In July, the EU Committee for Medicinal Products for Human Use (CHMP) adopted a positive opinion for Tecentriq as a monotherapy for the treatment of adults with locally advanced or metastatic NSCLC after they have been previously treated with chemotherapy. People with EGFR activating mutations or ALK positive tumour mutations should also have received targeted therapy before receiving Tecentriq. This positive recommendation is based on results from the large randomised phase III Oak study and the randomised phase II Poplar study. The CHMP also adopted a positive opinion for the use of Tecentriq as a monotherapy for the treatment of adults with locally advanced or metastatic urothelial carcinoma who have been previously treated with a platinum based chemotherapy or who are considered ineligible for cisplatin chemotherapy. This positive opinion is based on results from the randomised phase III IMvigor211 study and cohorts 1 and 2 from the single-arm phase II IMvigor210 study.

New generation of diagnostics products
The cobas MRSA/SA nucleic acid test for use on the cobas Liat System for the qualitative detection and differentiation of methicillin-resistant Staphylococcus aureus (MRSA) and Staphylococcus aureus (SA) is now available in countries accepting the CE mark and ideal for use at the point of care. This menu expansion serves specific needs of European markets. This is the first real-time PCR test that simultaneously detects MRSA and SA with one sample in less than 30 minutes. MRSA and SA are both significant sources of healthcare- and community-associated infections.
Also introduced to the markets were the Avenio ctDNA (ctDNA – circulating tumour DNA) analysis kits for oncology research. These are the first blood-based distributed oncology tests and provide accurate insights into different stages and types of cancer. They represent a portfolio of three next-generation sequencing (NGS) liquid biopsy assay kits for oncology research: the Avenio ctDNA Targeted Kit, Expanded Kit and Surveillance Kit. The kits include all reagents, bioinformatics and software to make ctDNA-testing accessible to all NGS laboratories.

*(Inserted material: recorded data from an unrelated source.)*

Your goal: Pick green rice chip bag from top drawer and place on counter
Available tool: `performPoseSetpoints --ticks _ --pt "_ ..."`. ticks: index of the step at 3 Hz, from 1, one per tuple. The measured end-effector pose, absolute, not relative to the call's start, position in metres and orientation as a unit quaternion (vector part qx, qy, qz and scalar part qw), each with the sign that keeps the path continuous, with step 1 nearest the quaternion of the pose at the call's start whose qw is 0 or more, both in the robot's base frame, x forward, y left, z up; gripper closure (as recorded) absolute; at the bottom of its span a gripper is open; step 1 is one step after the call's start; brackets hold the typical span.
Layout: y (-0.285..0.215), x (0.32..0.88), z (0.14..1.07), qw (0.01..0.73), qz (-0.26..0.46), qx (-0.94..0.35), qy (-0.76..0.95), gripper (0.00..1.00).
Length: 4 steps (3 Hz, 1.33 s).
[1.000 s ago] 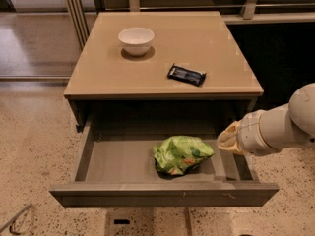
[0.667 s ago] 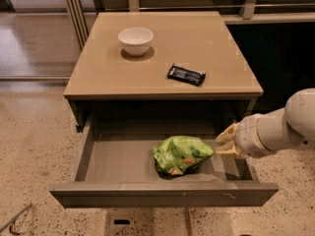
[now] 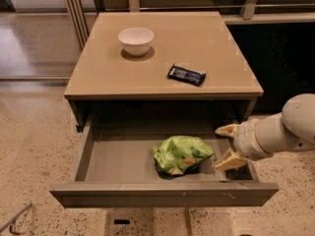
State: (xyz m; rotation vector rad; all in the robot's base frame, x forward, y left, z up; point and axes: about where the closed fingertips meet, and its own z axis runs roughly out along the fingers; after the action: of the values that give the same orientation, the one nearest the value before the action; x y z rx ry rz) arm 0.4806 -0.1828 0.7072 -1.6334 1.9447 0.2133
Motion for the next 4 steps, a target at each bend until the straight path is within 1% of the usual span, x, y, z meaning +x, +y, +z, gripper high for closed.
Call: performPoseSetpoints --ticks 3,4 --pt "-0.169 0.496 0.668 0.313 0.119 -0.622 0.707 0.36" --pt "-0.160 0.500 0.657 0.316 0.125 -0.630 0.698 0.55"
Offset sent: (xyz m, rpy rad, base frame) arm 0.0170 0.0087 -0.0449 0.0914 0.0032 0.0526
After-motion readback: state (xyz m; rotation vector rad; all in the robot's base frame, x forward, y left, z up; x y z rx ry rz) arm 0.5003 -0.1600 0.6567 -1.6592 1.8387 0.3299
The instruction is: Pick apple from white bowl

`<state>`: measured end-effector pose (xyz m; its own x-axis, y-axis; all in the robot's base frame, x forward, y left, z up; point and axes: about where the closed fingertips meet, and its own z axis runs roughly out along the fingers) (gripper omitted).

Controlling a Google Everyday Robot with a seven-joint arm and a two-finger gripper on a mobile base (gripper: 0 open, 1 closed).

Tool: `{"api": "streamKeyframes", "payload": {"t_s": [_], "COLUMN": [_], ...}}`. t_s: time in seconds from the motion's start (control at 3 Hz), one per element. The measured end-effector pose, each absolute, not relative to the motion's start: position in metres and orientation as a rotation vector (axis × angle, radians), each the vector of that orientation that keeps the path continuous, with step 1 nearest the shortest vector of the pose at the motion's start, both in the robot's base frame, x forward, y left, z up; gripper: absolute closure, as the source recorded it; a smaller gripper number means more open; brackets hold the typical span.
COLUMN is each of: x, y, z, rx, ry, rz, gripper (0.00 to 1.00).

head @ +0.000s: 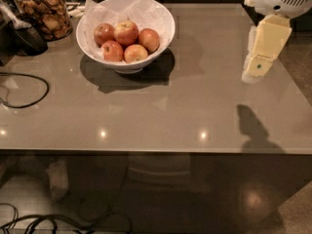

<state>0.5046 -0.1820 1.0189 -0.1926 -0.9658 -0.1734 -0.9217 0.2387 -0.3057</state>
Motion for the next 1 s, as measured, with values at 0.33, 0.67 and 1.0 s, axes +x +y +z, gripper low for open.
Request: {"api": "streamKeyframes", "payload": {"t_s": [0.33, 0.67, 1.0], "x": [0.508, 0.526, 0.559], "y": [-0.182, -0.160, -0.128], "z": [1.013, 1.012, 1.015], "rx": [-1.708, -1.722, -1.762], "ry": [2.187, 2.161, 2.137], "rz": [-0.161, -0.120, -0.111], "gripper": [0.00, 0.00, 0.00]}}
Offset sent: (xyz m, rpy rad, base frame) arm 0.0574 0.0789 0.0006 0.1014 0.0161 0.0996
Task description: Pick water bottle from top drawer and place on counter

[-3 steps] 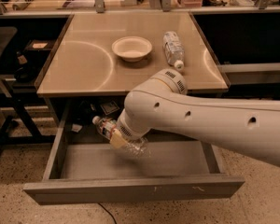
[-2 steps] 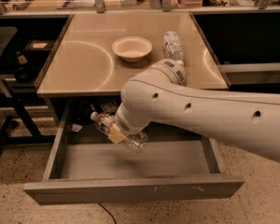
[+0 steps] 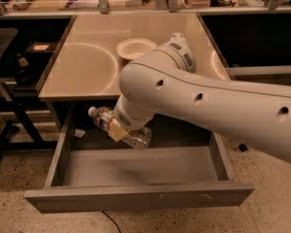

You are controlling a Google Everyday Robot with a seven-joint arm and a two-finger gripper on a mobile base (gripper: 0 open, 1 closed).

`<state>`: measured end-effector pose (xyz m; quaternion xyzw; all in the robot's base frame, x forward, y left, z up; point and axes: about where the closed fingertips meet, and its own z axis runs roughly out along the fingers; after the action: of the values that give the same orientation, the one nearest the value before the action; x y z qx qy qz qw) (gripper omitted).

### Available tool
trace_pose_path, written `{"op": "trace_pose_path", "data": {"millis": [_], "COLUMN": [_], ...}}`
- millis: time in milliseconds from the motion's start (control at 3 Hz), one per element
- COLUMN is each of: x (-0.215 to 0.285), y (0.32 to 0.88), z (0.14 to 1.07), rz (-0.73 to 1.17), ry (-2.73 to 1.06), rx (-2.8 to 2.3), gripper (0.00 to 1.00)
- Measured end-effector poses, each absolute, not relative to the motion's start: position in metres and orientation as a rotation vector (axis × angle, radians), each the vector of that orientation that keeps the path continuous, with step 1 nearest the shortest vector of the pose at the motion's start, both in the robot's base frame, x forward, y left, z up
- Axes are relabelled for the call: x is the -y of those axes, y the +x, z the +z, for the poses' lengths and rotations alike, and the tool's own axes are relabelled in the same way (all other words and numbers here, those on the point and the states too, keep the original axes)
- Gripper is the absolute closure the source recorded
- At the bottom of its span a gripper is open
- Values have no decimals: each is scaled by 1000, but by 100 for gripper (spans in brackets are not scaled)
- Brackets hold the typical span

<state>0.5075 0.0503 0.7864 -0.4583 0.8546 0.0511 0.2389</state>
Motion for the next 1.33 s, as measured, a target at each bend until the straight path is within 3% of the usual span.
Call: {"op": "trace_pose_path", "data": {"millis": [1333], "x": [-45], "y": [553], "z": [880], "rz": [20], "ry": [-1185], "rx": [-2257], "gripper": [100]}}
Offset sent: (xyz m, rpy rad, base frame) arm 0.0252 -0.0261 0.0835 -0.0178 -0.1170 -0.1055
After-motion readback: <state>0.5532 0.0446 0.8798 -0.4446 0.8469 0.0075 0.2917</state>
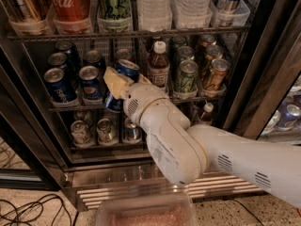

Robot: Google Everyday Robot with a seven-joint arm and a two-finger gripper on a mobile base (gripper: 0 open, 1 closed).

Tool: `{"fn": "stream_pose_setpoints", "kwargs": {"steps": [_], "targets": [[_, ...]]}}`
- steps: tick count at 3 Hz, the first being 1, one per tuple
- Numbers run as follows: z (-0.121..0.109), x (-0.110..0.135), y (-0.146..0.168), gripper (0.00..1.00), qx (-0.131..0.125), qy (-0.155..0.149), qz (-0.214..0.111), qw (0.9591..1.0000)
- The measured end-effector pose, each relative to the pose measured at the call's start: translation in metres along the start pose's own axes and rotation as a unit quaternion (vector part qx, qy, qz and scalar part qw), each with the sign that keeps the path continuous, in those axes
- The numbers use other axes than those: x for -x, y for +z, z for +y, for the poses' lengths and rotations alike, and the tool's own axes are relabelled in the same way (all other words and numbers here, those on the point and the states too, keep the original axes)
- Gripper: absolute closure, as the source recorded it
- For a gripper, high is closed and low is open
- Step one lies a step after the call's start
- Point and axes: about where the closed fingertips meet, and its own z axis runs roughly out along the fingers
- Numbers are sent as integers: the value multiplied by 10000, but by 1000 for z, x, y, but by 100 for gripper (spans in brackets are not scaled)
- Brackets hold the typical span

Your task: Pick pepsi can from middle shelf of fridge

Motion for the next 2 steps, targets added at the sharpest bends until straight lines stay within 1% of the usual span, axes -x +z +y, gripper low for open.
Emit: {"fn": "stream_pose_setpoints", "kwargs": {"steps": [1,2], "targets": [[6,0,-1,100,177,602,142,9979],[6,-30,7,100,307,1095,390,9928]]}}
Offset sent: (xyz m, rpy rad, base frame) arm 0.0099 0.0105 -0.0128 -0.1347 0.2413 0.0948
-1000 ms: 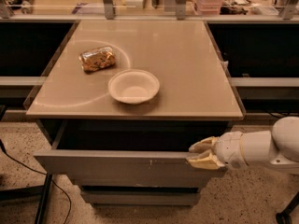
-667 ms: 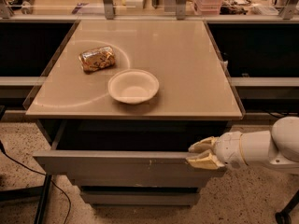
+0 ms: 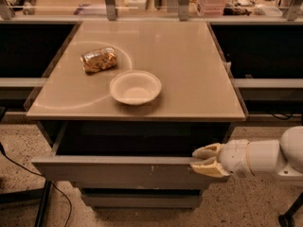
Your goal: Open top drawer
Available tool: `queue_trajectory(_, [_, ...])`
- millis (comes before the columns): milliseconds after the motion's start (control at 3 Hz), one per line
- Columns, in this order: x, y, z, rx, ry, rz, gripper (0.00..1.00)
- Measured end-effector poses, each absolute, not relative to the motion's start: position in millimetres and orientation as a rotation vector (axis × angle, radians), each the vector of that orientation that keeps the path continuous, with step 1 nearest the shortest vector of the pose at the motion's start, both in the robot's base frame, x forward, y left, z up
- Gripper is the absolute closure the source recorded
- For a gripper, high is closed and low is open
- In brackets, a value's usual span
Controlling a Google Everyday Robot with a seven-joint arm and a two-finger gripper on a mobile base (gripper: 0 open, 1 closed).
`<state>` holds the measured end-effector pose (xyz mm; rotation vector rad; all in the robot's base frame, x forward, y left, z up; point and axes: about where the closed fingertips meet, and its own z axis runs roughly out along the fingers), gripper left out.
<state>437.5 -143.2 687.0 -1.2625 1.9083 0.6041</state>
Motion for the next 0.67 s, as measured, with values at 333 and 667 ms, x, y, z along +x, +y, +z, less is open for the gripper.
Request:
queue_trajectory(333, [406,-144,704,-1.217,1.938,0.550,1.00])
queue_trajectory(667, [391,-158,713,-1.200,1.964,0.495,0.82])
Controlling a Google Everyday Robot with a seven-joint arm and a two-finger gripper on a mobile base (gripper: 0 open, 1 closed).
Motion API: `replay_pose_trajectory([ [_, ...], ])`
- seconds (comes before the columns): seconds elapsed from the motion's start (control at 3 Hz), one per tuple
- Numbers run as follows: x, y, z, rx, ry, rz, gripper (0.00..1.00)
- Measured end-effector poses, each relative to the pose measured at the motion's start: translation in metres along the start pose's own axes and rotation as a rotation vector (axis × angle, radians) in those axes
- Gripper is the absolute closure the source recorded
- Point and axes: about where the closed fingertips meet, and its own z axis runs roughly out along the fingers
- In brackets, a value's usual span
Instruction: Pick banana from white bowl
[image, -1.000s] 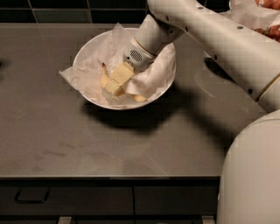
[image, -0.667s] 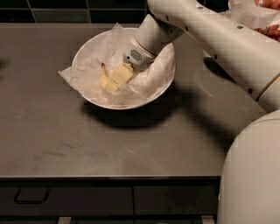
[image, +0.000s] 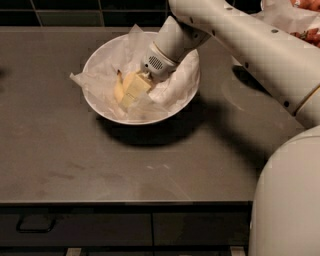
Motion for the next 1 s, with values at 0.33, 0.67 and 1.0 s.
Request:
replay_pose_trajectory([
  [0.33, 0.0, 0.0, 0.0, 0.0, 0.0, 0.0, 0.89],
  [0.67, 0.0, 0.0, 0.0, 0.0, 0.0, 0.0, 1.0],
  [1.0, -0.0009, 0.0012, -0.002, 0.002, -0.003, -0.002, 1.0],
])
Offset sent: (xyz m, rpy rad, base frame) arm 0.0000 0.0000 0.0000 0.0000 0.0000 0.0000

Roche launched the Avenio Millisect System, which utilises an automated, digitally assisted process to reliably and efficiently isolate clinically relevant cells from tissue biopsies for diagnostic testing in the US and countries accepting the CE mark. It allows for efficient tissue dissection and maximises medical value for all molecular downstream
applications.

The Elecsys HIV combi PT assay was approved by the FDA. This highly sensitive and specific assay further expands Roche’s broad testing menu for infectious diseases in the US. With the addition of this assay, laboratories will be able to screen for common co-infections, such as hepatitis C and syphilis, which can be tested simultaneously with HIV, reducing the need for sample splitting and additional analysers. The FDA also granted approval for the cobas CMV (cytomegalovirus) test for use on the fully automated cobas 6800 and cobas 8800 systems. Healthcare professionals use the CMV test to assess how transplant patients on therapy are responding to treatment.